A good article about the debates currently going on about how and if we should go about switching from IPv4 to IPv6. The article gives a good explanation of the problem in simple terms: that as more and more devices beyond just computers get connected to the internet, each is going to need a separate internet address - and with current standards we're going to run out of numbers pretty soon. So, along comes IPv6 which offers many more numbers, but there's quite a interoperability problem - and just about everything will need to be upgraded. Of course, there are also people who say we're focusing on the wrong problem in the first place, and there's no need to switch to IPv6 at all. People have been talking about this for a while, and I haven't followed the debate too closely, but I imagine it's on the verge of heating up a bit.

link: _http://techdirt.com/articles/20010828/0118205.shtml
Note: the article the author is referencing is from boston.com but appears to not be on their server anymore.

I read on another blog (don't have the link now) that eventually the idea is for every device we use, from toasters to automobiles to cellphones, to have its own IP address.

Talk about a Matrix for the PTB to control everything!
 
But the thing is, IPv4 still let's the PTB know who you are, it only takes an extra step to make sure: for those who don't have a fixed IP address, the DHCP logs from the ISP gives up that info.

You're not giving up anything with IPv6. If you thought you had privacy on the net with IPv4, it was induced by ignorance.

Cheers.
 
This is slightly off topic, you may be interested in a project called I2P _http://www.i2p.net/

To quote "I2P is an anonymizing network, offering a simple layer that identity-sensitive applications can use to securely communicate. All data is wrapped with several layers of encryption, and the network is both distributed and dynamic, with no trusted parties."

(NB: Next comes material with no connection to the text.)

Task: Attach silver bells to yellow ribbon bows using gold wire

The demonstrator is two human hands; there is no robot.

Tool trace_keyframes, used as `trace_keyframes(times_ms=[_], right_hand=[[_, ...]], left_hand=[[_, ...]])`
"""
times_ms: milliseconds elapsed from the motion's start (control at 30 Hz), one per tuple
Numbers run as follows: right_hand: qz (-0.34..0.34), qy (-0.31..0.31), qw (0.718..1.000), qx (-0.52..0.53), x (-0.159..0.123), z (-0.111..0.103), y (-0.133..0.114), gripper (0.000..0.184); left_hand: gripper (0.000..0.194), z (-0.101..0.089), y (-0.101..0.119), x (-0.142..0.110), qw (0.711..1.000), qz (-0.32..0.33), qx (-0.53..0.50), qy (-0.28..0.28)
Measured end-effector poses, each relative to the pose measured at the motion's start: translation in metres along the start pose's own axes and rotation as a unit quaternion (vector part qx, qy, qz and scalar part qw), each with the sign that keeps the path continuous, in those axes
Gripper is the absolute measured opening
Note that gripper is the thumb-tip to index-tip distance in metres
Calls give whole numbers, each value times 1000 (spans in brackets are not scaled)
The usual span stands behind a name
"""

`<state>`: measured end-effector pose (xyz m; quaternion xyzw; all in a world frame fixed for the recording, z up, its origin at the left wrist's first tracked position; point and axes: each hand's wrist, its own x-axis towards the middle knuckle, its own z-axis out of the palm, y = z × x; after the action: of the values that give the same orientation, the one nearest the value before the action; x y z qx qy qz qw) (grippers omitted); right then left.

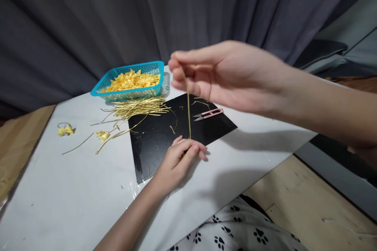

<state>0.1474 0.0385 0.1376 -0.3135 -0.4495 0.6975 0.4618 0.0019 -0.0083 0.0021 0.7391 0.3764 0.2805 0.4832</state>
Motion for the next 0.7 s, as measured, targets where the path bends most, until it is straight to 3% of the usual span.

I2P sits on top of the existing Internet creating a virtual network. Allows IRC, email, blogging, browsing the I2P network and an outbound proxy to the Internet anonymously.

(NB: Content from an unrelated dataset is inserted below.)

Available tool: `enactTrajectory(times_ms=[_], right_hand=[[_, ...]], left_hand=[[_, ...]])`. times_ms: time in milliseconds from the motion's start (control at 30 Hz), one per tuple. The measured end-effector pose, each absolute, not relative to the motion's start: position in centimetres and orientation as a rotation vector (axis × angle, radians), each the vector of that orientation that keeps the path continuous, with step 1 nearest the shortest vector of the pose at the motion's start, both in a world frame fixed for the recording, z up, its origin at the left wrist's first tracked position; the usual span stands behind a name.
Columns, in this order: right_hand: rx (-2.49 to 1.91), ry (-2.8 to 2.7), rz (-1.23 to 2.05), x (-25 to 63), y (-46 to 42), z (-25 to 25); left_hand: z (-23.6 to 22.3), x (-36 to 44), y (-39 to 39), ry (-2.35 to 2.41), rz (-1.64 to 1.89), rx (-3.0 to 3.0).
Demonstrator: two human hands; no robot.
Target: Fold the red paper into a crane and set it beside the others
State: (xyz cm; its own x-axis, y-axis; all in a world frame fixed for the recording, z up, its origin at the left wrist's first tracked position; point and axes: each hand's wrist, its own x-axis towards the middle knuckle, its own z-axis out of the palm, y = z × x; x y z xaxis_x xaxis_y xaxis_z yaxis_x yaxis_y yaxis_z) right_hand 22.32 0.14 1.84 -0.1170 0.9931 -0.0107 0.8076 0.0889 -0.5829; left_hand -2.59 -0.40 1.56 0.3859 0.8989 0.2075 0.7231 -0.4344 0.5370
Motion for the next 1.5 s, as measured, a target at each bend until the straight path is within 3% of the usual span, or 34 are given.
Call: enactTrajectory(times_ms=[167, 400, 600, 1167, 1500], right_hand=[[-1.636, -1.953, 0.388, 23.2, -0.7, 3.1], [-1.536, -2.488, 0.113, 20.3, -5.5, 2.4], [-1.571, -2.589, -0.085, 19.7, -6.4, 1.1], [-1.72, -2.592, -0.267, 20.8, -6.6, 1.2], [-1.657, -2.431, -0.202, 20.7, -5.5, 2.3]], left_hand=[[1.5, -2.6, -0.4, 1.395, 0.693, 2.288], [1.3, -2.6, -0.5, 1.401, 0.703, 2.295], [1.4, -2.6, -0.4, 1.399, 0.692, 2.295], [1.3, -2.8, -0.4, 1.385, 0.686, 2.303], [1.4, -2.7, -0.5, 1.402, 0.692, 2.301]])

Still in beta form they point out that "Anonymity is not a boolean - we are not trying to make something "perfectly anonymous", but instead are working at making attacks more and more expensive to mount. I2P alone is what could be called a "low latency mix network", and there are limits to the anonymity offered by such a system"

For portability and the paranoid :) you can run I2P from a Linux live bootable CD with an encrypted USB flash drive for your storage that will work on almost any PC without having to install to a fixed hard drive.

I'm with ArdVan on this one though. Most PC motherboards are designed and made in the tiny Island state of Taiwan, although more production is going to China. And electricity being cut off. How would you be affected if SOTT and the Cassiopaea presence suddently disappeared from the Internet?